The task: Your reply should be the complete data, reproduced exactly.

Given material:
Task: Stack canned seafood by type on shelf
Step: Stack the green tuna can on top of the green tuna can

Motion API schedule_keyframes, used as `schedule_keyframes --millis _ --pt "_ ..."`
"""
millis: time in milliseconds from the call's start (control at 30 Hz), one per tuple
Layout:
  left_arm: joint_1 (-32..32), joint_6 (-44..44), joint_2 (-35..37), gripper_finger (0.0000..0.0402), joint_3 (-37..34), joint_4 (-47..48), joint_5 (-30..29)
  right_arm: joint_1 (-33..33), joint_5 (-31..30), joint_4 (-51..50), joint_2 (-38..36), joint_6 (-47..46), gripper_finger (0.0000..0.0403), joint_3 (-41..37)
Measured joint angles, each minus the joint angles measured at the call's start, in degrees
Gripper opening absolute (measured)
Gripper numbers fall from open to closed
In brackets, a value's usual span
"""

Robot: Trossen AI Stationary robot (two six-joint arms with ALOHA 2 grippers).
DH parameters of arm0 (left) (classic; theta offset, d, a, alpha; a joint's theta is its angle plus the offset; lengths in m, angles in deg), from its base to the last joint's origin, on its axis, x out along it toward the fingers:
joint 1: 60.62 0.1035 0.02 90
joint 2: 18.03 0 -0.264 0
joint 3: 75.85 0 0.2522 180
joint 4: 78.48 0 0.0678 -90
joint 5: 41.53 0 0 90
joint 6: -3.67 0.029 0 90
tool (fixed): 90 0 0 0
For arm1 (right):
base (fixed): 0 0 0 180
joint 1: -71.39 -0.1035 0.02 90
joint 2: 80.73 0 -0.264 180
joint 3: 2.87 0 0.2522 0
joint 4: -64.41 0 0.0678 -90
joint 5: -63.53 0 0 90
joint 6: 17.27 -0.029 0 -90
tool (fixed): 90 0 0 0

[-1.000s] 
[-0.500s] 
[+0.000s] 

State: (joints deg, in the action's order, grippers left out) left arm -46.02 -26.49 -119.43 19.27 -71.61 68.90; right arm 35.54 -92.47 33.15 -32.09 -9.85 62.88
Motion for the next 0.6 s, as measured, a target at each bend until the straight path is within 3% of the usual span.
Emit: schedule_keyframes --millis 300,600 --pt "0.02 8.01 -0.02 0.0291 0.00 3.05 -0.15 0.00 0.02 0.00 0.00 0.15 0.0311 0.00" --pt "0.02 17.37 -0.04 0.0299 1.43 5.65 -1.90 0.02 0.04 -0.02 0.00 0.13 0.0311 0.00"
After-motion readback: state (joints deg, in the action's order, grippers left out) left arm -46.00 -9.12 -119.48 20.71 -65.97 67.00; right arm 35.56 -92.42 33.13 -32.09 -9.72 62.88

Task response:
Task: Stack canned seafood by type on shelf
Step: Stack the green tuna can on top of the green tuna can

Motion API schedule_keyframes, used as `schedule_keyframes --millis _ --pt "_ ..."`
"""
millis: time in milliseconds from the call's start (control at 30 Hz), one per tuple
Layout:
  left_arm: joint_1 (-32..32), joint_6 (-44..44), joint_2 (-35..37), gripper_finger (0.0000..0.0402), joint_3 (-37..34), joint_4 (-47..48), joint_5 (-30..29)
  right_arm: joint_1 (-33..33), joint_5 (-31..30), joint_4 (-51..50), joint_2 (-38..36), joint_6 (-47..46), gripper_finger (0.0000..0.0403), joint_3 (-41..37)
Measured joint angles, each minus the joint angles measured at the call's start, in degrees
Gripper opening absolute (measured)
Gripper numbers fall from open to closed
In brackets, a value's usual span
"""

Robot: Trossen AI Stationary robot (two six-joint arms with ALOHA 2 grippers).
DH parameters of arm0 (left) (classic; theta offset, d, a, alpha; a joint's theta is its angle plus the offset; lengths in m, angles in deg), from its base to the last joint's origin, on its axis, x out along it toward the fingers:
joint 1: 60.62 0.1035 0.02 90
joint 2: 18.03 0 -0.264 0
joint 3: 75.85 0 0.2522 180
joint 4: 78.48 0 0.0678 -90
joint 5: 41.53 0 0 90
joint 6: -3.67 0.029 0 90
tool (fixed): 90 0 0 0
For arm1 (right):
base (fixed): 0 0 0 180
joint 1: -71.39 -0.1035 0.02 90
joint 2: 80.73 0 -0.264 180
joint 3: 2.87 0 0.2522 0
joint 4: -64.41 0 0.0678 -90
joint 5: -63.53 0 0 90
joint 6: 17.27 -0.029 0 -90
tool (fixed): 90 0 0 0

[-1.000s] 
[-0.500s] 
[+0.000s] 

State: (joints deg, in the action's order, grippers left out) left arm -46.02 -26.49 -119.43 19.27 -71.61 68.90; right arm 35.54 -92.47 33.15 -32.09 -9.85 62.88
Motion for the next 0.6 s, as measured, a target at each bend until the straight path is within 3% of the usual span.
Emit: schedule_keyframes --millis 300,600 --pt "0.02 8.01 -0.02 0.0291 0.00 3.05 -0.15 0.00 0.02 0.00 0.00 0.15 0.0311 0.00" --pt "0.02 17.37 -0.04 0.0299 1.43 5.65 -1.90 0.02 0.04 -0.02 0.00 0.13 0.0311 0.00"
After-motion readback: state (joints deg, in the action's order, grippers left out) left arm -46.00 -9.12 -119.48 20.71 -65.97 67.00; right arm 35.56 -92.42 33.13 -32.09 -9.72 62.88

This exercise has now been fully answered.